Conditional Invertible Neural Network (cINN) Project

This project implements a Conditional Invertible Neural Network (cINN) designed for modeling complex relationships between input features and target outputs. The architecture includes a condition network, coupling subnet constructors, and a main cINN model wrapper.

Project Structure

conditional-inn-project
├── src
│   ├── cINN_cnn.py          # Implementation of the cINN architecture
│   ├── data
│   │   └── dataprep.py      # Data preparation functions
│   ├── models
│   │   └── conditional_inn.py # Definition of the ConditionalINN class
│   ├── train.py             # Training script for the cINN model
│   └── types
│       └── index.py         # Custom types and interfaces
├── requirements.txt          # Project dependencies
└── README.md                 # Project documentation

Setup Instructions

1. Clone the repository:

   git clone <repository-url>
   cd conditional-inn-project
   

2. Install the required dependencies:

   pip install -r requirements.txt
   

Usage

To train the cINN model, run the following command:

python src/train.py

Make sure to prepare your dataset and adjust the data loading parameters in src/train.py as needed.

Realistic Conditioning Experiment

The current src/testcinn.py experiment conditions on Ux, Uy, Depth, and Pressure change, then predicts X, Dip, Poisson ratio, Shear Modulus, Biot's coefficient, Offset, Thickness, and Width.

Run from the repository root:

python src/testcinn.py

Outputs are saved into timestamped folders under src/cinn_results/.

For a quick server smoke test before a full run:

CINN_EPOCHS=1 CINN_MAX_ROWS=256 CINN_COVERAGE_K=2 CINN_POSTERIOR_SAMPLES_EVAL=8 CINN_POSTERIOR_SAMPLES_PLOT=32 python src/testcinn.py

Multi-Point Synthetic Dataset

Each scenario retains the approved parameter distributions and stores Ux and Uy in metres at 2,001 common positions from -10 km to +10 km.
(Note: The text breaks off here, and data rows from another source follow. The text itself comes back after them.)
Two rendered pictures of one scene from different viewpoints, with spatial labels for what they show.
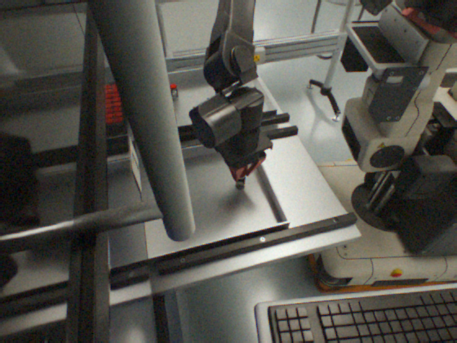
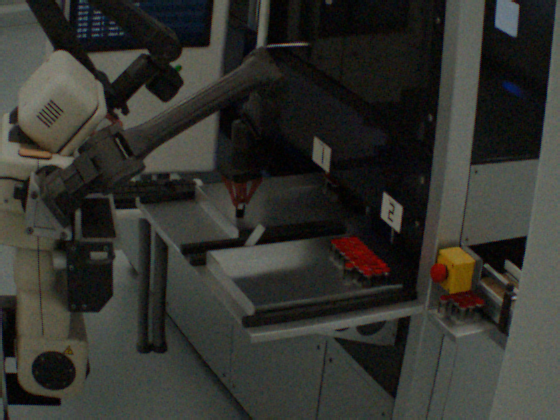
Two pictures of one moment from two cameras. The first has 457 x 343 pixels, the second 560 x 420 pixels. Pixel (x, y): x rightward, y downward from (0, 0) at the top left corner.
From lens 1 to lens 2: 3.25 m
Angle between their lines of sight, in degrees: 105
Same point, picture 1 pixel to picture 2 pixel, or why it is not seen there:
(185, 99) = (333, 284)
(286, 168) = (193, 229)
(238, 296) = not seen: outside the picture
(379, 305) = (127, 196)
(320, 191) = (163, 216)
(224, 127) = not seen: hidden behind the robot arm
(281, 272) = not seen: outside the picture
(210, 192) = (267, 215)
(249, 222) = (227, 201)
Depth and Pressure change are stored as known conditioning values; the other seven physical parameters are stored as inversion targets. The analytical solution is included directly in this repository, so no external solver script is called.

Small validation run:

python src/synthetic_data_multipoint.py --n-scenarios 4 --chunk-size 2

When --output-dir is omitted, the run is written to a timestamped directory under src/multipoint_data/. For a named larger server run:

python src/synthetic_data_multipoint.py \
  --n-scenarios 10000 \
  --chunk-size 100 \
  --output-dir /path/to/multipoint_10k

Run it in tmux and keep a terminal log:

tmux new -s multipoint
python src/synthetic_data_multipoint.py \
  --n-scenarios 10000 \
  --chunk-size 100 \
  --output-dir /path/to/multipoint_10k 2>&1 | tee multipoint_10k.log

Detach with Ctrl-b, then d. Reconnect later with:

tmux attach -t multipoint

Multi-Point cINN Training

Train one cINN from every NPZ chunk listed by a completed dataset manifest:

python src/testcinn_multipoint.py \
  --data-dir src/multipoint_data/20260622_153845

The script loads all scenarios into CPU memory, splits by scenario, encodes the full Ux/Uy profiles with a 1D CNN, and conditions the cINN on the profile features plus Depth and Pressure change. Results are written to timestamped directories under src/cinn_results_multipoint/.

Shear modulus uses the synthetic prior support of 0.1-20 GPa and is displayed in GPa in posterior figures. Checkpoints created before this bounded transform must not be reused; retrain from the existing NPZ dataset. Dataset regeneration is not required.

Each run also reports condition-shuffle and posterior-contraction diagnostics. A positive shuffled-minus-correct NLL indicates that the cINN uses its conditioning input. A posterior/prior 68% width ratio below one indicates information gain; values near one indicate little posterior contraction. These quantities are diagnostics, not hard identifiability thresholds.

Dataset distribution figures compare the scenario-level training and validation parameter distributions, summarize Ux/Uy profile envelopes and peak amplitudes, and show the training-split Pearson correlation matrix. Figures are saved as 300 dpi PNG and vector PDF files in the timestamped result directory.

Run a small CPU smoke experiment before starting a full server job:

python src/testcinn_multipoint.py \
  --data-dir src/multipoint_data/20260622_153845 \
  --epochs 1 \
  --max-scenarios 32 \
  --posterior-samples-plot 32 \
  --posterior-samples-eval 8 \
  --coverage-scenarios 2 \
  --num-blocks 2 \
  --device cpu

License

This project is licensed under the MIT License. See the LICENSE file for more details.